Despite this, I had an enjoyable, if a little frustrating day out. We arrived in St Albans around mid morning and as we drove through its medieval streets we were struck by a familiar sight. There were lots of  young people wearing gowns and mortar boards, accompanied by families in their Sunday best. We'd scored another degree ceremony day. On this occasion, drawing on the Bristol experience, I gave up all thoughts of trying to get A into the cathedral, reluctantly accepting that we'd have to make another visit some time in the future. We walked up the hill from the car park by the river, wandered around the outside of the cathedral and then found a coffee shop for a drink. We did a bit of shopping before setting off to Reading where I enjoyed watching two enjoyable and incredibly funny recordings of the show whilst A fretted and made phone calls to other members of his staff, for which, of course, he apologised: Sorry. A few months later, we returned to the city, this time with Sue and H, and whilst they scoured the shops for bargains, we made entry to the cathedral.Â
Unlike Bury St Edmunds Cathedral where they didn't bury St Edmund, St Albans Abbey was the place where the Saint was interred, his shrine becoming a place of pilgrimage in medieval times. Alban is believed to have been a Roman soldier stationed in the Roman town of Verulamium, an important settlement that lay on a major Roman road, Watling Street. He encountered a Christian priest who may or may not have been called Amphibalus, and was so impressed his faith that he converted to Christianity. Amphibalus was in Britain trying to escape the persecution of the Christians ordered by the Roman emperor Diocletian. When soldiers arrived to arrest the priest, Alban swapped clothes with him, offering himself up and refusing to worship the Roman gods when put on trial. The somewhat inevitable result that he was beheaded by the river' making him Britain's first Christian martyr.

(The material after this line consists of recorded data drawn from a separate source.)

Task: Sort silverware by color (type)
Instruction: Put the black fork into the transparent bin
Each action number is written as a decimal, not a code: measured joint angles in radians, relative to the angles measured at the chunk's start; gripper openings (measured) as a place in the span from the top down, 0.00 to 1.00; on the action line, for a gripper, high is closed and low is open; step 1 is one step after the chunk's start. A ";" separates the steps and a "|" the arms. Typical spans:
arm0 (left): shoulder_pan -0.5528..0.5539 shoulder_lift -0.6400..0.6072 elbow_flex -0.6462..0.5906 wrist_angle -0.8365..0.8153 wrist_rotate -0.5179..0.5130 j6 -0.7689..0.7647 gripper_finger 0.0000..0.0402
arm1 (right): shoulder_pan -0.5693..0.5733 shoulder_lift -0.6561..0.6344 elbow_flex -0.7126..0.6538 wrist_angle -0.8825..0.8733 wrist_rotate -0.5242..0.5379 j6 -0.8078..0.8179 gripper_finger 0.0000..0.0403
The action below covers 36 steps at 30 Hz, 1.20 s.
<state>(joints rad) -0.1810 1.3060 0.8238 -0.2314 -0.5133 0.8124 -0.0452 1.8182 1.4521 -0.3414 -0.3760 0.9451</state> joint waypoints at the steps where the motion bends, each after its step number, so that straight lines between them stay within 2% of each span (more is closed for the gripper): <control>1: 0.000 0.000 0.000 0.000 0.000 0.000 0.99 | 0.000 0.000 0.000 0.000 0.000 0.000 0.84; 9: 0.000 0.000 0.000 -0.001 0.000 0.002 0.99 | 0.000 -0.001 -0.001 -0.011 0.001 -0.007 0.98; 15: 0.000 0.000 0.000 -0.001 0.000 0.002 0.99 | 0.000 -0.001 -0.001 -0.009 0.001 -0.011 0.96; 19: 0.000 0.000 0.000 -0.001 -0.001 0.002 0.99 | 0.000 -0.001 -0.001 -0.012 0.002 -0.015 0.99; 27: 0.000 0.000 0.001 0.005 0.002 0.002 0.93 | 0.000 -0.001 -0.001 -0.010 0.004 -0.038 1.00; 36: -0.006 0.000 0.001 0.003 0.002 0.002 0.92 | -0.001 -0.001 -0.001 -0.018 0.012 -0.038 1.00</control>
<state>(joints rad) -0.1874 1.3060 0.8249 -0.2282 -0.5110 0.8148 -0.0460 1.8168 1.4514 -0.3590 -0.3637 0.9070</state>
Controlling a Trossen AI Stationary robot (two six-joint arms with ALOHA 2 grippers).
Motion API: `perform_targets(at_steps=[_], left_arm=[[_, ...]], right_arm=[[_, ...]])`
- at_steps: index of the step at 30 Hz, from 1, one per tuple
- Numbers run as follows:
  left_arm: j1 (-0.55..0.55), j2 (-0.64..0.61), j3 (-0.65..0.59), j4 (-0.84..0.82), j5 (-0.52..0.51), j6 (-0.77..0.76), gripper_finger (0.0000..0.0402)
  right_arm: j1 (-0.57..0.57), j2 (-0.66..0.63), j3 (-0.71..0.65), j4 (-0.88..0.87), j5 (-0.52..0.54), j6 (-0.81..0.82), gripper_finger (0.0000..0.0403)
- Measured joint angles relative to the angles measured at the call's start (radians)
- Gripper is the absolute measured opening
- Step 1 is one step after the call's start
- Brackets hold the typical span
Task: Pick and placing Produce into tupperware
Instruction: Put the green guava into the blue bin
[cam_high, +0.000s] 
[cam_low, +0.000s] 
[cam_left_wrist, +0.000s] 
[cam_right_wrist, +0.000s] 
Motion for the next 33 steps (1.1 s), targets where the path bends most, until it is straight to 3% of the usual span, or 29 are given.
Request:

Stories about him from a later period elaborate on what happened next with various miraculous events becoming associated with the Saint including the eyes of his executioner falling out of their sockets. He was buried where the cathedral stands today in a Saxon church and a town grew up around it on the hill above Verulamium. When the Normans arrived, they rebuilt the church using stones and bricks from the abandoned Roman settlement. Where the four arms of the crucifix floor plan meet, they built a massive Norman tower and this still stands today. In places its walls are seven feet thick and it weighs a colossal 5,000 tonnes and it is the only major medieval tower in the country still standing.

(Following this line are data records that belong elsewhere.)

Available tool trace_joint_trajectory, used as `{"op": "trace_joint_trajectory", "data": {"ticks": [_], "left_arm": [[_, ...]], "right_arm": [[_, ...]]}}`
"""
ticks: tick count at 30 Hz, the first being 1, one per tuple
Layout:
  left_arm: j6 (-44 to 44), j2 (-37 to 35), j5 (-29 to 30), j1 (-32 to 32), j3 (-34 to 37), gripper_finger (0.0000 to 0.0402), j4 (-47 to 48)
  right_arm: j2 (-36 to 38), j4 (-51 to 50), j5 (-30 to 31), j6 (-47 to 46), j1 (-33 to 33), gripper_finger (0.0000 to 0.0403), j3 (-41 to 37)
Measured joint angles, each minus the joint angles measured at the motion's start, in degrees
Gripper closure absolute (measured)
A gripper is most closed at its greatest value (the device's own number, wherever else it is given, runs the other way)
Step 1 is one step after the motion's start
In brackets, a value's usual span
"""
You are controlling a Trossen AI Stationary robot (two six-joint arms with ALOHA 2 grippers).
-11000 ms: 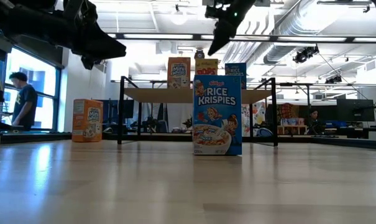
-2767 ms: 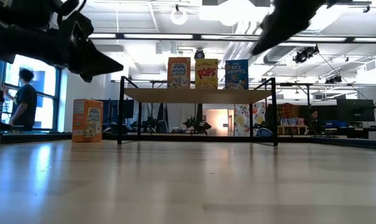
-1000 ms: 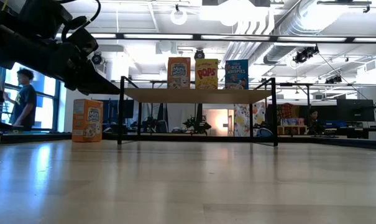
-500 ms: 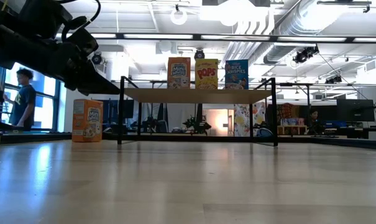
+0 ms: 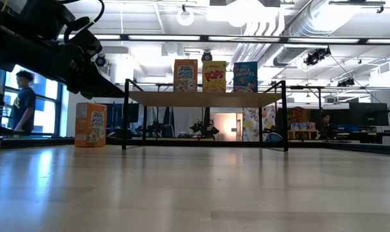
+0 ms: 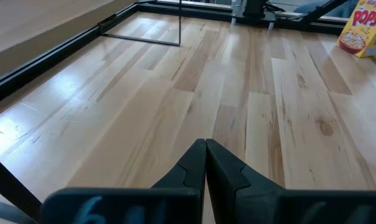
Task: Stack cereal on shelf
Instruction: Put the yellow cereal box on the shelf aligned with the other yellow cereal box
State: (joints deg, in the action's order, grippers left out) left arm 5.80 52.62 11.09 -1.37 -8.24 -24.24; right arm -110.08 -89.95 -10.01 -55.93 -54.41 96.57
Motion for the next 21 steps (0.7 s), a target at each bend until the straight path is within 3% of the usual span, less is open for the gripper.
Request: {"op": "trace_joint_trajectory", "data": {"ticks": [13, 21], "left_arm": [[0.1, 0.0, 0.0, 0.0, 0.0, 0.0399, 0.0], [0.2, 0.0, 0.0, 0.0, 0.0, 0.0399, 0.0]], "right_arm": [[0.0, 0.3, -3.9, -0.7, 0.4, 0.0124, 0.1], [0.1, 0.0, -1.6, -0.1, 0.4, 0.0078, 0.1]]}}
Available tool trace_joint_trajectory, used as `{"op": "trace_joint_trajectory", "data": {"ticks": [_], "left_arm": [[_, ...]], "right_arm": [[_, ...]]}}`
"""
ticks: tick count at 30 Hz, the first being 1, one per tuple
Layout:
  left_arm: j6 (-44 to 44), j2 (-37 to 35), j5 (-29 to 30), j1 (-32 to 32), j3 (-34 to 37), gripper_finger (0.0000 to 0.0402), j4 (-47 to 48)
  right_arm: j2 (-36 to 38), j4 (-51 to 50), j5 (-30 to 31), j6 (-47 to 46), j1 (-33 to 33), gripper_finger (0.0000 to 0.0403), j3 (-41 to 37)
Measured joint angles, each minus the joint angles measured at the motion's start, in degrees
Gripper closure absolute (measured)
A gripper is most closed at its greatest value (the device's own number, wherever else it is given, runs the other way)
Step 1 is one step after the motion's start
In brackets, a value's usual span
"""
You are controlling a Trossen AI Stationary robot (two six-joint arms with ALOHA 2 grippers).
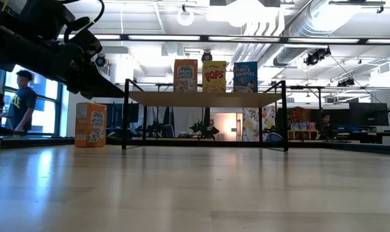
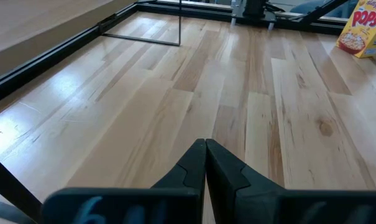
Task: Stack cereal on shelf
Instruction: Put the yellow cereal box on the shelf aligned with the other yellow cereal box
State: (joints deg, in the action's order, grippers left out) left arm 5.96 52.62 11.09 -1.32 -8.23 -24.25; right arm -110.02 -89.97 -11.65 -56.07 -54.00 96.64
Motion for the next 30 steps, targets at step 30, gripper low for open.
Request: {"op": "trace_joint_trajectory", "data": {"ticks": [30], "left_arm": [[2.0, 0.0, -0.2, 0.0, 0.0, 0.0399, 0.0]], "right_arm": [[0.2, 0.0, 5.6, 6.7, -4.4, 0.0061, -4.9]]}}
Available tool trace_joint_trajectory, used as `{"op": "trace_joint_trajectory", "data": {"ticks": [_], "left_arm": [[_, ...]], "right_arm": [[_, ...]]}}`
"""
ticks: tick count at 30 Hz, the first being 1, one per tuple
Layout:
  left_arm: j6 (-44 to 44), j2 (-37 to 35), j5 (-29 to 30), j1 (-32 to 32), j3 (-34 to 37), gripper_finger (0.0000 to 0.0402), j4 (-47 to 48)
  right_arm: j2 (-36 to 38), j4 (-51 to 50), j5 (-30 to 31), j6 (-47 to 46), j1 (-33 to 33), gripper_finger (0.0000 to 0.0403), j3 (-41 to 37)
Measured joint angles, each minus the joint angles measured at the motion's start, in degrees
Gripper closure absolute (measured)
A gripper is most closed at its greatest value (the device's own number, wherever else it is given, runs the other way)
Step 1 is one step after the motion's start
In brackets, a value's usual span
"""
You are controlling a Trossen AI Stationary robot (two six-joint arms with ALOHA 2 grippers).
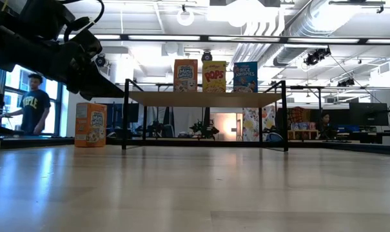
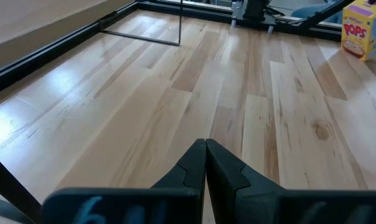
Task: Stack cereal on shelf
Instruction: Put the yellow cereal box on the shelf aligned with the other yellow cereal box
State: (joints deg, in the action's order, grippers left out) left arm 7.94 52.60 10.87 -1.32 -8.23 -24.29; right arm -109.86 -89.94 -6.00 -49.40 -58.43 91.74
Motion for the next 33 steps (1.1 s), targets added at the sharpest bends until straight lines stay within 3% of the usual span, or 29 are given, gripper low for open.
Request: {"op": "trace_joint_trajectory", "data": {"ticks": [13, 16, 19, 26, 28, 33], "left_arm": [[2.6, 0.0, -0.3, 0.1, 0.0, 0.0399, -0.8], [4.5, 0.0, -0.5, 1.3, 0.0, 0.0399, -2.4], [5.7, 0.0, -0.4, 3.1, 0.0, 0.0399, -4.6], [8.9, 2.8, 1.7, 7.3, -0.7, 0.0399, -7.0], [9.0, 4.9, 1.7, 8.5, -2.0, 0.0399, -7.0], [7.1, 11.5, 1.7, 11.5, -6.5, 0.0399, -7.1]], "right_arm": [[0.0, 0.0, 1.7, -6.0, 3.6, 0.0078, 0.0], [0.8, 0.0, 1.2, -8.9, 4.9, 0.0114, 0.0], [2.0, -0.2, 1.3, -13.0, 5.4, 0.0176, 0.1], [2.4, 2.4, -4.2, -18.7, 2.7, 0.0378, -9.6], [2.4, 2.7, -4.7, -19.1, 2.9, 0.0389, -12.4], [2.4, 10.7, -5.0, -18.0, 3.6, 0.037, -17.3]]}}
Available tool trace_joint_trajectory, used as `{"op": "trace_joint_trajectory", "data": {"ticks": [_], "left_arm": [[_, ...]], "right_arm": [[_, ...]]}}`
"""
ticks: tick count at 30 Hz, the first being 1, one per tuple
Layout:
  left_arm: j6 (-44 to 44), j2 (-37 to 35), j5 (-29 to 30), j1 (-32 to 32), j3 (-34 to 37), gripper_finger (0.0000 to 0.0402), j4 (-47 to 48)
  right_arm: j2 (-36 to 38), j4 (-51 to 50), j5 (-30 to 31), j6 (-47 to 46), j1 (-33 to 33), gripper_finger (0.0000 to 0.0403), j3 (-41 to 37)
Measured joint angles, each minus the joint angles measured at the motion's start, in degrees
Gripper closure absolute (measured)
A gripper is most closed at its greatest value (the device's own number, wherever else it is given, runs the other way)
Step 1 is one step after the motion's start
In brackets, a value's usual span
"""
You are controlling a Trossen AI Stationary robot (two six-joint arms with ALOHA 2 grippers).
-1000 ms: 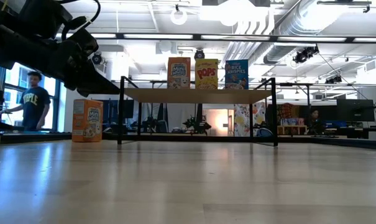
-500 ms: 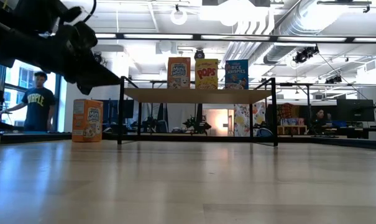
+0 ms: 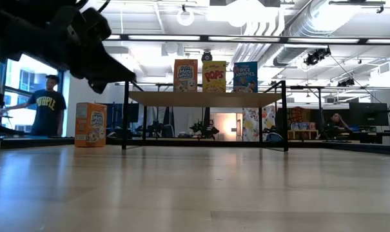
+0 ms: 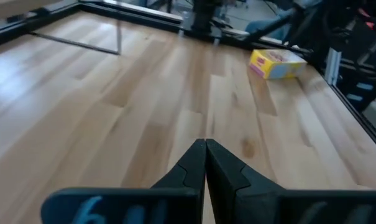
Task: Stack cereal on shelf
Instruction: Put the yellow cereal box on the shelf aligned with the other yellow cereal box
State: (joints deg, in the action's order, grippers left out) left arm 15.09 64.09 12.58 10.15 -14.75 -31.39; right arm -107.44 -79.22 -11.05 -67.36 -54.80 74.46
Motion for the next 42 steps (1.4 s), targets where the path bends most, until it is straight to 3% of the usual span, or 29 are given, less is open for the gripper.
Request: {"op": "trace_joint_trajectory", "data": {"ticks": [5, 10, 17, 26, 30, 35, 42], "left_arm": [[-0.7, 5.0, 0.0, 1.9, -3.7, 0.0399, 0.0], [-1.7, 7.6, 0.0, 3.2, -5.6, 0.0399, 0.0], [-1.2, 8.6, 0.6, 4.7, -6.8, 0.0399, -0.2], [0.0, 10.2, 1.3, 5.4, -9.8, 0.0399, -0.2], [1.7, 14.9, 1.3, 6.3, -10.9, 0.0399, -2.7], [4.7, 22.0, 1.3, 6.9, -12.7, 0.0399, -9.1], [8.9, 30.6, 0.6, 6.9, -19.4, 0.0395, -8.8]], "right_arm": [[0.0, 5.8, 3.5, 1.6, 1.8, 0.0399, -1.9], [0.1, 9.3, 7.3, 4.7, 4.6, 0.0397, -2.2], [0.4, 11.2, 19.5, 13.9, 13.0, 0.0401, -2.2], [12.4, 16.5, 30.7, 25.8, 24.9, 0.0403, -1.5], [21.2, 18.8, 33.3, 23.1, 25.3, 0.0403, -9.0], [30.8, 33.9, 32.9, 19.2, 26.0, 0.0403, -24.4], [35.9, 48.1, 29.3, 16.8, 30.5, 0.0403, -37.0]]}}
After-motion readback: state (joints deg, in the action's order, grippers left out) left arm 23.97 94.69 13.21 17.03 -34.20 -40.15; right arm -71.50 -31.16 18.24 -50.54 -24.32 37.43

The story of Saint Amphibalus is altogether more complicated. None of the accounts written at the time give the name of the priest who St Alban saved and whose shrine also ended up in what was until the reformation, the Abbey of St Albans. Later historians ascribed to him his role in the story, and when the remains of his body were allegedly found, his shrine too became a place of pilgrimage. This occurred at a time when the abbey was very short of money, the new saint becoming the latest attraction which brought in pilgrims and their offerings: a very convenient arrangement and possible a fortunate coincidence.

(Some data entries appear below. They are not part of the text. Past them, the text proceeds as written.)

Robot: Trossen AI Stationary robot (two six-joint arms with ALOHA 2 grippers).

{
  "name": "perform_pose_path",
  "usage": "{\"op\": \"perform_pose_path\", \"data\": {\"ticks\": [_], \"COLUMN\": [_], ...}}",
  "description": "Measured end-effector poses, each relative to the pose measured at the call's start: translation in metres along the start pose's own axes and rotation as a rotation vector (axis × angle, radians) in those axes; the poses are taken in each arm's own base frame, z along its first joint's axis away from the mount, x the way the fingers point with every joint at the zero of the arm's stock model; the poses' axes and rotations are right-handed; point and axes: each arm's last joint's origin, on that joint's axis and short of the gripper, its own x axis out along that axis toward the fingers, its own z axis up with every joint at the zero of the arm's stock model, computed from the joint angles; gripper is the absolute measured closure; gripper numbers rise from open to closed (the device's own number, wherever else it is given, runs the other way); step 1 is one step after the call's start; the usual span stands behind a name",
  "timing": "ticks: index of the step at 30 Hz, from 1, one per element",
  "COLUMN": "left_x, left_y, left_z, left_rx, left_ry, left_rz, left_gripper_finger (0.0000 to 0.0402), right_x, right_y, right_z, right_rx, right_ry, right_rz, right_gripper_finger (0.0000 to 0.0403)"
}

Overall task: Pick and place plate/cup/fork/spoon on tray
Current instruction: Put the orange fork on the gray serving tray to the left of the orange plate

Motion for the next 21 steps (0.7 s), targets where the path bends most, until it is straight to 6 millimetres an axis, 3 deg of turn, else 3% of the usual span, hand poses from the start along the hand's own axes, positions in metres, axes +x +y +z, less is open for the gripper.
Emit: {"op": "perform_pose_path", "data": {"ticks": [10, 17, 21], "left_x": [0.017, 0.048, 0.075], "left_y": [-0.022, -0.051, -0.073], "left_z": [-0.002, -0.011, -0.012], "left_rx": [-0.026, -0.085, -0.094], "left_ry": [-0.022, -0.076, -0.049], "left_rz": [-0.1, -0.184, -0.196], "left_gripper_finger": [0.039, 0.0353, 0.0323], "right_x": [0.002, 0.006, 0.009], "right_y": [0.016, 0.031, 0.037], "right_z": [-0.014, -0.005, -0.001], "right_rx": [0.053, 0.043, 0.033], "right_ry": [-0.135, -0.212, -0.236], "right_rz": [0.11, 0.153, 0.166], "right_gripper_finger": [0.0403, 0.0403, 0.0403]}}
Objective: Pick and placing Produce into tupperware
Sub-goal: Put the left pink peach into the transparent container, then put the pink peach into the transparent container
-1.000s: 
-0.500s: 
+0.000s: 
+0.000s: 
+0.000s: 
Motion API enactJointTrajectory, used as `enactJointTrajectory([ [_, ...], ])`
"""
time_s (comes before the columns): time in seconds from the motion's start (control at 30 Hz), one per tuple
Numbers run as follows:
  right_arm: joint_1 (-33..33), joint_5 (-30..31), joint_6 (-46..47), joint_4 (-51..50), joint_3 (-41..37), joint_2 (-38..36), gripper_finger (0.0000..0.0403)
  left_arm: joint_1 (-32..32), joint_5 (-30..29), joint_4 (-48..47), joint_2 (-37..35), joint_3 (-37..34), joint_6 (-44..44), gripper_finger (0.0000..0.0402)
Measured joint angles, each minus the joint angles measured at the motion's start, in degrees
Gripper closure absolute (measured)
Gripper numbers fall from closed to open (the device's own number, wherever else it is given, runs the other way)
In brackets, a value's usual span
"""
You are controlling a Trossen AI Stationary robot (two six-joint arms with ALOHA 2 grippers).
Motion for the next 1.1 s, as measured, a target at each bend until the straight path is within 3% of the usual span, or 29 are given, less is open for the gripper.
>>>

Despite only becoming a cathedral in 1877, the building, being an ancient foundation, very much looks the part. This was not the case fifty years before when the church, having been saved from destruction in the reformation, fell into a state of disrepair. It was the town's Victorian benefactors who restored it to the state we found it in although there has been some mixed reviews of the alterations that were carried out. On entering the cathedral at the west end, the nave stretched out in front of us, its 85 metres length making it the longest in an English cathedral. Like Chelmsford, the pews in the nave had been removed and replaced with chairs. The nave was decorated with medieval paintings that would have been common in all churches prior to the reformation. They date from the 12th to the 16th century and, at a time when the vast majority of the congregation were illiterate, they provided visual depictions of bible stories and the teachings of Jesus. They were whitewashed during the reformation but rediscovered and restored in 1862.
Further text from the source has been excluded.